### TASK DIRECTIONS
Here is a listing, set out below; repeat its lines from the one with "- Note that" to the last, both included, and leave out the pictures.

── DATASET EXTRACT ──

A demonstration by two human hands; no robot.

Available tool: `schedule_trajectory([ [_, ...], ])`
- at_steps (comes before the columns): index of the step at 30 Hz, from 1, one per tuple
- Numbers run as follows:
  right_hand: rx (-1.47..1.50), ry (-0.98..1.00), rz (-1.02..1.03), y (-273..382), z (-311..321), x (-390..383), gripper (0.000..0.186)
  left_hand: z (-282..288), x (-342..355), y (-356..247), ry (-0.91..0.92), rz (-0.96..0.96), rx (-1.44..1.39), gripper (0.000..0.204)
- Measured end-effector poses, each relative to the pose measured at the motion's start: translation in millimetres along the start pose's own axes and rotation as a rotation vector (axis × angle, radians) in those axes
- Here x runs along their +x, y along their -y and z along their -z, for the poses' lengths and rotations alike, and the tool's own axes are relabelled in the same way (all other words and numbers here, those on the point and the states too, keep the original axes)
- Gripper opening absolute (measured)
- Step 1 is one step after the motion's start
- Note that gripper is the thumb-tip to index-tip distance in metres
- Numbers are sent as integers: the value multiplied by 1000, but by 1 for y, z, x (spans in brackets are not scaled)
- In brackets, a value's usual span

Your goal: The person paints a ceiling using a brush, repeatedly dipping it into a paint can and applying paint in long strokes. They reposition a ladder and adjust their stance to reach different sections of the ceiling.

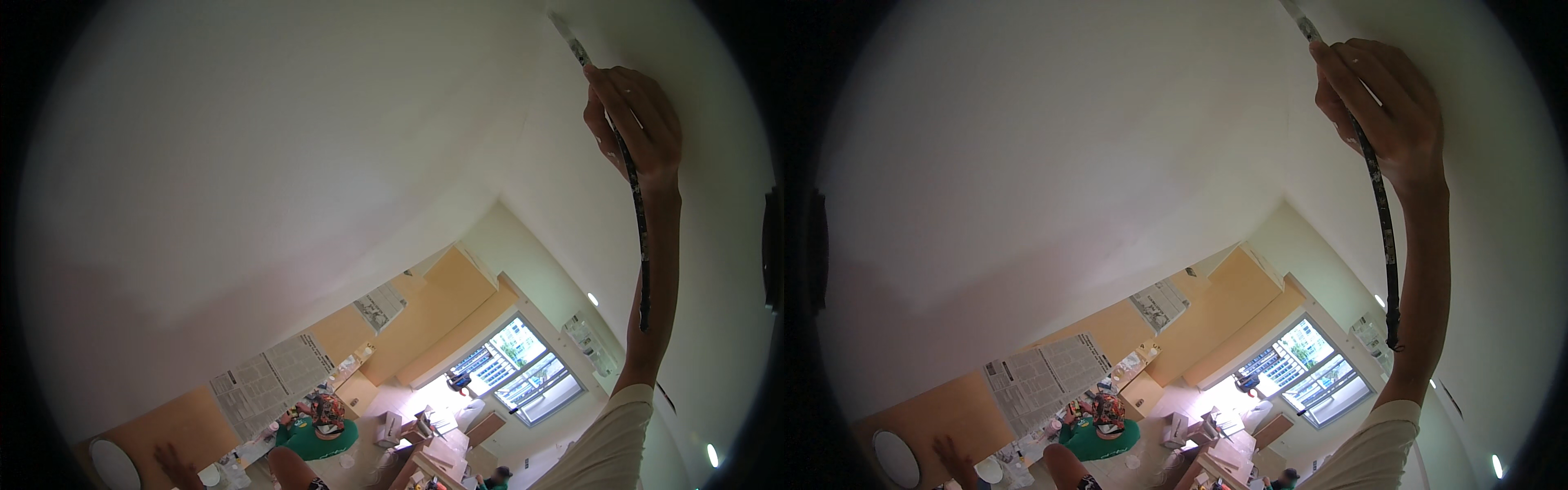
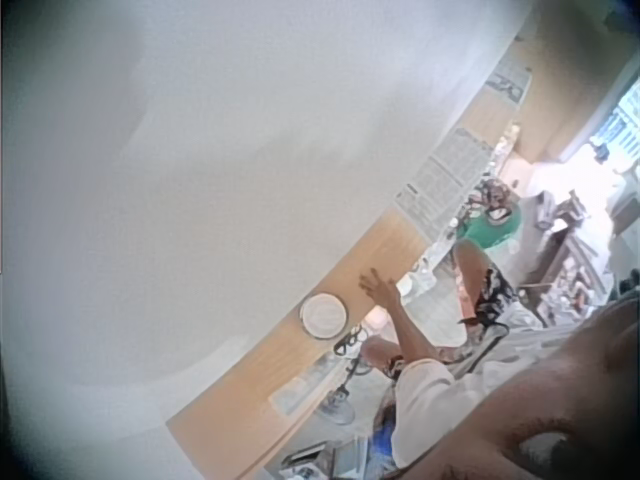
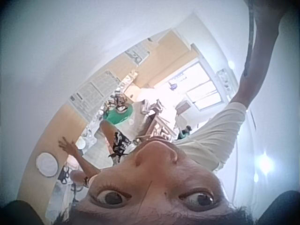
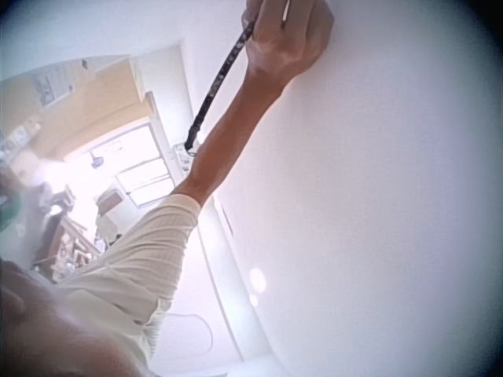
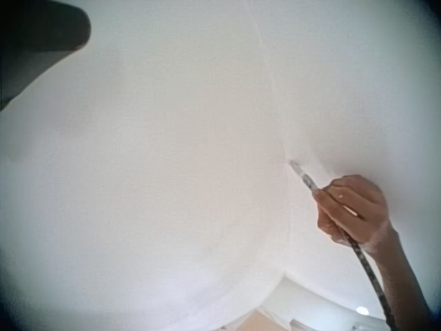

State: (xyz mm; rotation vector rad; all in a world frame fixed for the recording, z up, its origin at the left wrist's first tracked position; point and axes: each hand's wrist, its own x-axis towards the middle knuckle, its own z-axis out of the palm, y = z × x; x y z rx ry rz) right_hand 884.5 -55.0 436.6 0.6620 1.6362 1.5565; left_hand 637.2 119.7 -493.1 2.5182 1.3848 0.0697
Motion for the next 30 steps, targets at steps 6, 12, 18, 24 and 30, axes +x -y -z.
schedule_trajectory([
  [6,8,42,-31,2,2,-2,51,-18,1,7,-114,-38,-126,79],
  [12,25,51,-40,4,1,-1,48,-11,-1,4,-84,-24,-111,79],
  [18,52,114,-50,3,6,-5,56,-4,4,0,-51,-19,-91,80],
  [24,35,-35,-25,3,-4,-4,62,9,-1,-3,-10,8,-32,81],
  [30,67,70,-48,4,-2,-10,58,3,4,-2,-9,-4,51,85],
])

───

### ANSWER SECTION
- Note that gripper is the thumb-tip to index-tip distance in metres
- Numbers are sent as integers: the value multiplied by 1000, but by 1 for y, z, x (spans in brackets are not scaled)
- In brackets, a value's usual span

Your goal: The person paints a ceiling using a brush, repeatedly dipping it into a paint can and applying paint in long strokes. They reposition a ladder and adjust their stance to reach different sections of the ceiling.


State: (xyz mm; rotation vector rad; all in a world frame fixed for the recording, z up, its origin at the left wrist's first tracked position; point and axes: each hand's wrist, its own x-axis towards the middle knuckle, its own z-axis out of the palm, y = z × x; x y z rx ry rz) right_hand 884.5 -55.0 436.6 0.6620 1.6362 1.5565; left_hand 637.2 119.7 -493.1 2.5182 1.3848 0.0697
Motion for the next 30 steps, targets at steps 6, 12, 18, 24 and 30, axes +x -y -z.
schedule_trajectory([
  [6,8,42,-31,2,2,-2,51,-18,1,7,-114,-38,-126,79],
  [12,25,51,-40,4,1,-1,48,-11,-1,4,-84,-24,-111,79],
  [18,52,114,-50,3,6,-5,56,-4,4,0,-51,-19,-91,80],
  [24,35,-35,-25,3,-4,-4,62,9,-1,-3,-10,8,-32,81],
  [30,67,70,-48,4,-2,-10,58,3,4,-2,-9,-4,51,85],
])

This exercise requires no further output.